Each line of the listing, apart from the pictures, is to be printed exactly.

◆ Data to examine:

++++

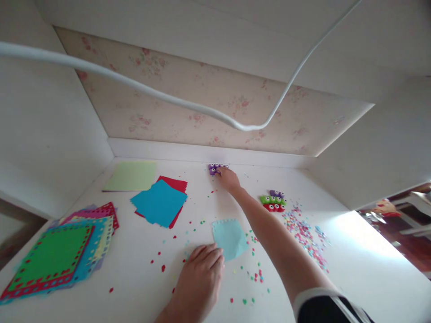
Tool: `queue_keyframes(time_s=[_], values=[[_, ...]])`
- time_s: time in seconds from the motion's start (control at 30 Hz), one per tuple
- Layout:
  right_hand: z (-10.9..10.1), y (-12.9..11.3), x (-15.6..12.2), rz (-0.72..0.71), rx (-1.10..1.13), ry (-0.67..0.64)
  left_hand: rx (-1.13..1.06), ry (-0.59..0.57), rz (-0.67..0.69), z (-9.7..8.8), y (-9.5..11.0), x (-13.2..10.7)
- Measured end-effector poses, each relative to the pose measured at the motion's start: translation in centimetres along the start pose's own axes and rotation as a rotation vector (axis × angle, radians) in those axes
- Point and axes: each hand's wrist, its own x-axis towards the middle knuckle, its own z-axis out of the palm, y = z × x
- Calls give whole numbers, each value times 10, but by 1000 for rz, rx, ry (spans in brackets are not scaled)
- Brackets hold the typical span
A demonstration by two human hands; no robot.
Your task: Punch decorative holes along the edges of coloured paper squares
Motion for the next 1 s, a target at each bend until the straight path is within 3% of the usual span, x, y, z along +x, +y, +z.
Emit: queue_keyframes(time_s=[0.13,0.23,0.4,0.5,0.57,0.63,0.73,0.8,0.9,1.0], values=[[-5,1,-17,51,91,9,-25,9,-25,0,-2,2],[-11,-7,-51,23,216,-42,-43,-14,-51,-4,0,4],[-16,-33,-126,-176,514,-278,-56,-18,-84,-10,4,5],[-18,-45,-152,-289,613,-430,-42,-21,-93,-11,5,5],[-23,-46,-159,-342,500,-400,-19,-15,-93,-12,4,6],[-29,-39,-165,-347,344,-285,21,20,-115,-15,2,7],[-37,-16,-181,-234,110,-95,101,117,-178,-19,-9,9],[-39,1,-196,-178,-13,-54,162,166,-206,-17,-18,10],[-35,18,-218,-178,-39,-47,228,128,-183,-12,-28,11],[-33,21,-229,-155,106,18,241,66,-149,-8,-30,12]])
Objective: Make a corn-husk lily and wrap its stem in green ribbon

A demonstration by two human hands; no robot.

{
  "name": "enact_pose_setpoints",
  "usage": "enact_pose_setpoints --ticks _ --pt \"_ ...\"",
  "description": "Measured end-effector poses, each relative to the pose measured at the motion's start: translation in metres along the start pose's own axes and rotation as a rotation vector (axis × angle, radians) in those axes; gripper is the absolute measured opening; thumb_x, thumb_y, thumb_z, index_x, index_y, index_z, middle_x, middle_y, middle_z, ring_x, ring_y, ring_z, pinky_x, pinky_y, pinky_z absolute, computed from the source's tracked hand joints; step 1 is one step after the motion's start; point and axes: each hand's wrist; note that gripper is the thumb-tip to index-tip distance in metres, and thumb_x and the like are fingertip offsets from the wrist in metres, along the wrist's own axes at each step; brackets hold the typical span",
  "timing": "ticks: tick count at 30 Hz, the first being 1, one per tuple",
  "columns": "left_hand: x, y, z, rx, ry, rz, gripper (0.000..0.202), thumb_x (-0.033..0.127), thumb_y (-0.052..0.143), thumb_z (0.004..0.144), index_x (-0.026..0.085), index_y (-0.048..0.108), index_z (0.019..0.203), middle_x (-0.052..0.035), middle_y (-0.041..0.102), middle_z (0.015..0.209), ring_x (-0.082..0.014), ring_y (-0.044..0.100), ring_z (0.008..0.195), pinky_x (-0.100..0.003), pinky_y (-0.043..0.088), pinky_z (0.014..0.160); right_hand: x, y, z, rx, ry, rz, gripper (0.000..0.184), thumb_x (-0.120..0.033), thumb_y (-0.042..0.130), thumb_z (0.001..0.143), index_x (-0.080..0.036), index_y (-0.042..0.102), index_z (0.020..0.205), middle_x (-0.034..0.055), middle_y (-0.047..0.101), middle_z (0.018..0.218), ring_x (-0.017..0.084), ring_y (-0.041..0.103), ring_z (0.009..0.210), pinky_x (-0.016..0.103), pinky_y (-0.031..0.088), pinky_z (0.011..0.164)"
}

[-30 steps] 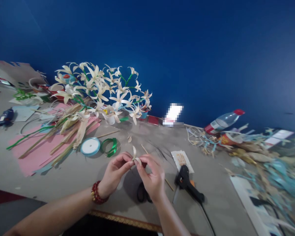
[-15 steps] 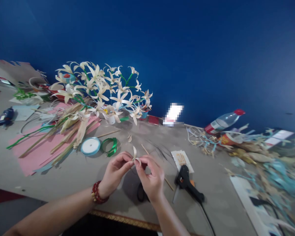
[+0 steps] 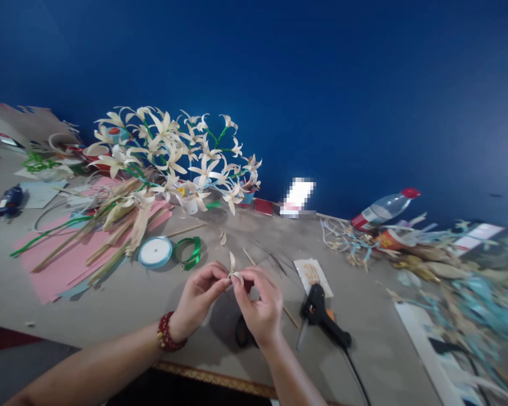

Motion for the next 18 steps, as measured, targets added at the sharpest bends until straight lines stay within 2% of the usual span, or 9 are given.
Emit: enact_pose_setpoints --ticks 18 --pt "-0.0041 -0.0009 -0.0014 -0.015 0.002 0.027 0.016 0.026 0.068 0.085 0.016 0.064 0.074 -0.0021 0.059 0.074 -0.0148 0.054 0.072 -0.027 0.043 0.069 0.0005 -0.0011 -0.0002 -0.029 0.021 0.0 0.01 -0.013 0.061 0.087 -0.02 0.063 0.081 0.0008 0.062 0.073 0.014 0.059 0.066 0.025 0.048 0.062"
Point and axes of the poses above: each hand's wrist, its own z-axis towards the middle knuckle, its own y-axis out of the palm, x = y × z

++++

◆ Result below:
Tool: `queue_keyframes(time_s=[_], values=[[_, ...]])`
- time_s: time in seconds from the motion's start (control at 30 Hz), one per tuple
- Layout:
  right_hand: z (-10.9..10.1), y (-12.9..11.3), x (-15.6..12.2), rz (-0.72..0.71), rx (-1.10..1.13), ry (-0.67..0.64)
  left_hand: rx (-1.13..1.06), ry (-0.59..0.57), rz (-0.67..0.69), z (-9.7..8.8), y (-9.5..11.0), x (-13.2..10.7)
- Measured end-effector poses, each relative to the pose measured at the motion's start: translation in centimetres along the start pose's own axes and rotation as a rotation vector (axis × angle, radians) in those axes
- Point and axes: each hand's wrist, its own x-axis towards the middle knuckle, its own z-axis out of the palm, y = z × x
- Calls give whole numbers, each value times 10, but by 1000 for rz, rx, ry (spans in brackets are not scaled)
- Brackets hold the typical span
A demonstration by two human hands; no robot.
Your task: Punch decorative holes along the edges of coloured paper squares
Motion for the next 1 s, a target at each bend until the straight path is within 3% of the usual span, x, y, z along +x, +y, +z.
Emit: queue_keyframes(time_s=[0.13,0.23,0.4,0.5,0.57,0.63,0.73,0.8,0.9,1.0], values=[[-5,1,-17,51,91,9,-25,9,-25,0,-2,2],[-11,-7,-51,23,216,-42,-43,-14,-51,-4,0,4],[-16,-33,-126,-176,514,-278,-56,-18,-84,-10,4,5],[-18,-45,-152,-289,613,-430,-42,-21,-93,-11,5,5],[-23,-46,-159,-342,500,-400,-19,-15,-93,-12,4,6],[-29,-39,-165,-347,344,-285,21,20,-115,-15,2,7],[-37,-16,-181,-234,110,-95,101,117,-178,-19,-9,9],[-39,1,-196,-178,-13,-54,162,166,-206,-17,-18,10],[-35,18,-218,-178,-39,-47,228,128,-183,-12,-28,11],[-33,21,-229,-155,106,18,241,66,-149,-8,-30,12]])
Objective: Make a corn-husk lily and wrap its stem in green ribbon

A demonstration by two human hands; no robot.

{
  "name": "enact_pose_setpoints",
  "usage": "enact_pose_setpoints --ticks _ --pt \"_ ...\"",
  "description": "Measured end-effector poses, each relative to the pose measured at the motion's start: translation in metres along the start pose's own axes and rotation as a rotation vector (axis × angle, radians) in those axes; gripper is the absolute measured opening; thumb_x, thumb_y, thumb_z, index_x, index_y, index_z, middle_x, middle_y, middle_z, ring_x, ring_y, ring_z, pinky_x, pinky_y, pinky_z absolute, computed from the source's tracked hand joints; step 1 is one step after the motion's start; point and axes: each hand's wrist; note that gripper is the thumb-tip to index-tip distance in metres, and thumb_x and the like are fingertip offsets from the wrist in metres, along the wrist's own axes at each step; brackets hold the typical span",
  "timing": "ticks: tick count at 30 Hz, the first being 1, one per tuple",
  "columns": "left_hand: x, y, z, rx, ry, rz, gripper (0.000..0.202), thumb_x (-0.033..0.127), thumb_y (-0.052..0.143), thumb_z (0.004..0.144), index_x (-0.026..0.085), index_y (-0.048..0.108), index_z (0.019..0.203), middle_x (-0.052..0.035), middle_y (-0.041..0.102), middle_z (0.015..0.209), ring_x (-0.082..0.014), ring_y (-0.044..0.100), ring_z (0.008..0.195), pinky_x (-0.100..0.003), pinky_y (-0.043..0.088), pinky_z (0.014..0.160); right_hand: x, y, z, rx, ry, rz, gripper (0.000..0.184), thumb_x (-0.120..0.033), thumb_y (-0.042..0.130), thumb_z (0.001..0.143), index_x (-0.080..0.036), index_y (-0.042..0.102), index_z (0.020..0.205), middle_x (-0.034..0.055), middle_y (-0.047..0.101), middle_z (0.018..0.218), ring_x (-0.017..0.084), ring_y (-0.041..0.103), ring_z (0.009..0.210), pinky_x (-0.016..0.103), pinky_y (-0.031..0.088), pinky_z (0.011..0.164)"
}

[-30 steps] 
[-15 steps] 
[+0 steps] 

Motion for the next 18 steps, as measured, targets added at the sharpest bends until straight lines stay within 2% of the usual span, or 9 are given.
Emit: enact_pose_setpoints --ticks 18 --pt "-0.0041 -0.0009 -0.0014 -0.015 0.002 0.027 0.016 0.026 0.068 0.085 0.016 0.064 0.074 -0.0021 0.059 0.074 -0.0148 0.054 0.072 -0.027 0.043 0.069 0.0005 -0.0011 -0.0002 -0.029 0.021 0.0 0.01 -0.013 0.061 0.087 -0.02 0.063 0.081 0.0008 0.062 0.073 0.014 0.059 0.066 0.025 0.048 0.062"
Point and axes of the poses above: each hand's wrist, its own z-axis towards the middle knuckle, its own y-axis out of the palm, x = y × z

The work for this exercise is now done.